The lack of a post-anal tail in cambroernids suggests that, contrary to long-held assumptions, this feature was not present in the common ancestor of deuterostomes. This is congruent with the significant differences between the post-anal tails of chordates and hemichordates. This and other features of cambroernids suggest that post-anal tails, gill bars, and a U-shaped gut evolved multiple times in the deuterostomes through convergence.

Segmentation, as seen in Herpetogaster, is a notable characteristic of chordates not seen in other ambulacrarians, indicating that it might be a trait of ancestral deuterostomes.

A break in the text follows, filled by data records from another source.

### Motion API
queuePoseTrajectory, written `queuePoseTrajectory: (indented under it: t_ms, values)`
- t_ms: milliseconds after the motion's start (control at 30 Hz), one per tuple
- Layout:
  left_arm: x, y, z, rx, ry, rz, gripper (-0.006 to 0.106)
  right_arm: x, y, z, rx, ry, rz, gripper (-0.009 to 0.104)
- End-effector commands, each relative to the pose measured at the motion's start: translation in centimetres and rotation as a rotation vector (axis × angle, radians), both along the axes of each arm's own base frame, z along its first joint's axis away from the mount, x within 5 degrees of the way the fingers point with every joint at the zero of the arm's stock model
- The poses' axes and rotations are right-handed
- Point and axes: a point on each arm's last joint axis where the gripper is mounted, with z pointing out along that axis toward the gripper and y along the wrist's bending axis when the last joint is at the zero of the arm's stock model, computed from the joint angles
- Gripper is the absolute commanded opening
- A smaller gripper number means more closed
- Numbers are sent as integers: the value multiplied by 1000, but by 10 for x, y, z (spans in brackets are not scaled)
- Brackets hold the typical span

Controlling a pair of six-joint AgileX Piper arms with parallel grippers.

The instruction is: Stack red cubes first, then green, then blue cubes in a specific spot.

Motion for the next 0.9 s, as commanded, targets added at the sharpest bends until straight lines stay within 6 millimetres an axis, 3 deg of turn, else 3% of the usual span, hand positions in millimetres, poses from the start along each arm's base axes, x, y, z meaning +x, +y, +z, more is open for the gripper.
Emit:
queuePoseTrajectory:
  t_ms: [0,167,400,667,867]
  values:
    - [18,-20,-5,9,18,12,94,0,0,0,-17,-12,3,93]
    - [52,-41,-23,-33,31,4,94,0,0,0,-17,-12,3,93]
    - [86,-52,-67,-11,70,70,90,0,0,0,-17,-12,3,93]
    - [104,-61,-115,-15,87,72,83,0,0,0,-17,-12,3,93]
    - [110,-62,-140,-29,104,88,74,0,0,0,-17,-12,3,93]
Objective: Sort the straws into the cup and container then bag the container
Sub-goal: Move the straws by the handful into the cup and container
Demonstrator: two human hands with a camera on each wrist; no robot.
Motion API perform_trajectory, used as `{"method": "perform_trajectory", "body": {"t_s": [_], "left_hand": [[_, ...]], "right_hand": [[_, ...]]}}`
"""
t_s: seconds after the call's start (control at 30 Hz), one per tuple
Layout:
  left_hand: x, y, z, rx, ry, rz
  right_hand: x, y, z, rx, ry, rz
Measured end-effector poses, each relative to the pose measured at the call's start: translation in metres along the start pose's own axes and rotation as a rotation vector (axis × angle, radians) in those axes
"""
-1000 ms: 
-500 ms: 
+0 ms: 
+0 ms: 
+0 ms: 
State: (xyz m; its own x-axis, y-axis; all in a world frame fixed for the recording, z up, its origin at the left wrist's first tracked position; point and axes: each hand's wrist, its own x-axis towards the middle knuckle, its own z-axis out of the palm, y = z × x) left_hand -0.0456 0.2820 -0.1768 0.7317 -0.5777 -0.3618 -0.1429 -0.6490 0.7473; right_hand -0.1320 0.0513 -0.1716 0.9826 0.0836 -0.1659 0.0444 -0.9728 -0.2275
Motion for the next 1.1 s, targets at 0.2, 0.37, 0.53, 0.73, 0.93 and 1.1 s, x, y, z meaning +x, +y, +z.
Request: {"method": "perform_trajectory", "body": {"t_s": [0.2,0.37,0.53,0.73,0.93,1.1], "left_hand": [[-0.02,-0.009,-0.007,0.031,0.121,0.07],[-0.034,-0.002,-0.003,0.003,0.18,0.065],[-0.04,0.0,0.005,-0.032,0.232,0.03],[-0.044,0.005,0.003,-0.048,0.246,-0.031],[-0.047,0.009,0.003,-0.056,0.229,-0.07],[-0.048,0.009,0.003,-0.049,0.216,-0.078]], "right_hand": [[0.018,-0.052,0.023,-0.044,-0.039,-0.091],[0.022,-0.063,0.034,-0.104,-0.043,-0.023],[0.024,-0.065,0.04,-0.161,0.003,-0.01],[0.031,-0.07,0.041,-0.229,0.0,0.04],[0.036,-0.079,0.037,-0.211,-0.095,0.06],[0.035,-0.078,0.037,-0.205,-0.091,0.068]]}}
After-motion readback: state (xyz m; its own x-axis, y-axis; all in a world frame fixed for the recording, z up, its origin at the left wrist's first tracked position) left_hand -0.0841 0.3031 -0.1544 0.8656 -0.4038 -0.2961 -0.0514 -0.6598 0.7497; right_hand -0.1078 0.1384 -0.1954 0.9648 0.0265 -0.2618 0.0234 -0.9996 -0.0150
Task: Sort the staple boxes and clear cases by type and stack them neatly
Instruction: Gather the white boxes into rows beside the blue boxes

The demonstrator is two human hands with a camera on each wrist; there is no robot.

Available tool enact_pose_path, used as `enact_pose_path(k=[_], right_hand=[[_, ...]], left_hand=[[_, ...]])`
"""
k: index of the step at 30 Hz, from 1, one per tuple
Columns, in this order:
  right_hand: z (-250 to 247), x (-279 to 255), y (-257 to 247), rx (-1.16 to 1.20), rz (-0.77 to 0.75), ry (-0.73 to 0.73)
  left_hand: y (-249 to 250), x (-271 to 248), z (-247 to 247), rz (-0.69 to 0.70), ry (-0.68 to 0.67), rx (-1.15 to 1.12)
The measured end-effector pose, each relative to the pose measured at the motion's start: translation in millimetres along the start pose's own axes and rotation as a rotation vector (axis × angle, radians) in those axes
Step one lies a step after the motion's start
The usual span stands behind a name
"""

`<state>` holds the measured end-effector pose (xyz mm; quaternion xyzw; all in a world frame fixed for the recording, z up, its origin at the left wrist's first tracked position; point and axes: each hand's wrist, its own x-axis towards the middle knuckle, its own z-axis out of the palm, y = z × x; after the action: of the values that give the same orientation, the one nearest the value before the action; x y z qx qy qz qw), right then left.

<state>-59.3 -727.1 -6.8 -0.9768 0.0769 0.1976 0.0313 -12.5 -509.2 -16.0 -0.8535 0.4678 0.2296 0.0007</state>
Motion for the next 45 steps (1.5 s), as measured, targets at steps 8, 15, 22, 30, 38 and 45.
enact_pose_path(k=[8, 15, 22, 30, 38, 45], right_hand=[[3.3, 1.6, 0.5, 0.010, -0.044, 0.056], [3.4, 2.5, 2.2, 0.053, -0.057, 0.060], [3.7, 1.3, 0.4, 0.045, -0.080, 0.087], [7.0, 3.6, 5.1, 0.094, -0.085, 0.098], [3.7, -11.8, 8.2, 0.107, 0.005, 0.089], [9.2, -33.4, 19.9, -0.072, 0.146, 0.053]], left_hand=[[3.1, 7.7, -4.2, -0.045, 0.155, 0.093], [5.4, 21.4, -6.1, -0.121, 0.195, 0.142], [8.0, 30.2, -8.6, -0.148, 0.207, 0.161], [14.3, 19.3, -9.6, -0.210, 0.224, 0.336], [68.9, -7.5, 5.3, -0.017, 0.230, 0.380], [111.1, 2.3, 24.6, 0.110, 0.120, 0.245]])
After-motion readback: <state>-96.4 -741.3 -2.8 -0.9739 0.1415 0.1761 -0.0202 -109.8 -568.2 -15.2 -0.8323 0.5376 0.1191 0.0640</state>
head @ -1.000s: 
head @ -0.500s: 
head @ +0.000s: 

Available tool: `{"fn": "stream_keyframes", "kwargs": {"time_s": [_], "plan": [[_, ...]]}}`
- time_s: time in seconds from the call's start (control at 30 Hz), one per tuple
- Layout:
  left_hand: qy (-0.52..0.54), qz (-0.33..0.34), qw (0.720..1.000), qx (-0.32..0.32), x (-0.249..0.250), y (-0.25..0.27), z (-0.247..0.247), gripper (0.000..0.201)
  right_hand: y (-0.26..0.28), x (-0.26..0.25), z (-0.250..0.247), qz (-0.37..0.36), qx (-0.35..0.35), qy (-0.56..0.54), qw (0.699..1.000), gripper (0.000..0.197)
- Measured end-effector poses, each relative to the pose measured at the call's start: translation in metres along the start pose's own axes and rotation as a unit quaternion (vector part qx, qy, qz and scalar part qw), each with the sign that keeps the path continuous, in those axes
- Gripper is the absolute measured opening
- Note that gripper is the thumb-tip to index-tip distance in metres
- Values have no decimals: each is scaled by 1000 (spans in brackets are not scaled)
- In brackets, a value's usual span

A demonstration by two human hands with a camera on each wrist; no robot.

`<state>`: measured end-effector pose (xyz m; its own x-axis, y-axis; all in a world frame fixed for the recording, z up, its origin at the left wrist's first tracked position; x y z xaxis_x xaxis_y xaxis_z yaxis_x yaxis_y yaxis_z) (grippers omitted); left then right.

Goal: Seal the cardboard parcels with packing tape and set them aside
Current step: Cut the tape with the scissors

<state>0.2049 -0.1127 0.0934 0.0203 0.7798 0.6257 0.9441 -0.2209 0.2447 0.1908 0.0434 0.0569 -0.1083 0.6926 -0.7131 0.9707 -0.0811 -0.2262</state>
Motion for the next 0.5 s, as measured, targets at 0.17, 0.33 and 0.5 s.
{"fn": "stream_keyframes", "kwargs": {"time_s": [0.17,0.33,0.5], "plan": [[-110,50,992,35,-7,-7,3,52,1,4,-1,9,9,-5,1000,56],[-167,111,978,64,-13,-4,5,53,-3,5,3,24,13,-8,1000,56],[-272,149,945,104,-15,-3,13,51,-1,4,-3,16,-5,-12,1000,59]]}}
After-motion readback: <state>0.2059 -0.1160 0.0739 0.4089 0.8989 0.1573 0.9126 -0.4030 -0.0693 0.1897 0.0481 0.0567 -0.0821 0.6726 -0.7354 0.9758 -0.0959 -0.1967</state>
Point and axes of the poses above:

While Phlogites was at one point assigned to a newly proposed phylum, Dendrobrachia, this was discarded for the larger group in favor of cladistic approach to stem groups as ICZN precedence rules do not apply to phyla. A further explanation given was that defining a new phylum was seen as "essentialist" and serving to "place problematic taxa in phylogenetic limbo."

===Phylogeny===
Phylogenetic analysis offers strong support for Cambroernida as a clade of stem-group ambulacrarians. The following cladogram is simplified from Li et al. 2023; only a sampling of eldonioids were included in the analysis:

===Internal classification===

Genera whose family placement is tentative are preceded with (?).

- Herpetogaster
- Phlogites
- Class Eldonioidea
  - Family Eldoniidae
    - Eldonia (=Stellostomites; =Yunnanomedusa)
  - Family Rotadiscidae
    - Rotadiscus (=Brzechowia)
    - Pararotadiscus
    - (?) Vellumbrella
    - (?) Seputus
  - "Paropsonemids" (informal group)
    - Paropsonema
    - Discophyllum

Note that some authors continue to treat Stellostomites as a separate taxon.

===History of identification===
Previously, some cambroernids were compared to members of the broad invertebrate clade Lophotrochozoa. In particular, they were allied with the lophophorates, a subset of lophotrochozoans bearing a crown of ciliated tentacles known as the lophophore. However, this interpretation has more recently been considered unlikely, insofar as cambroernids are interpreted as deuterostomes, whereas lophophorates are protostomes.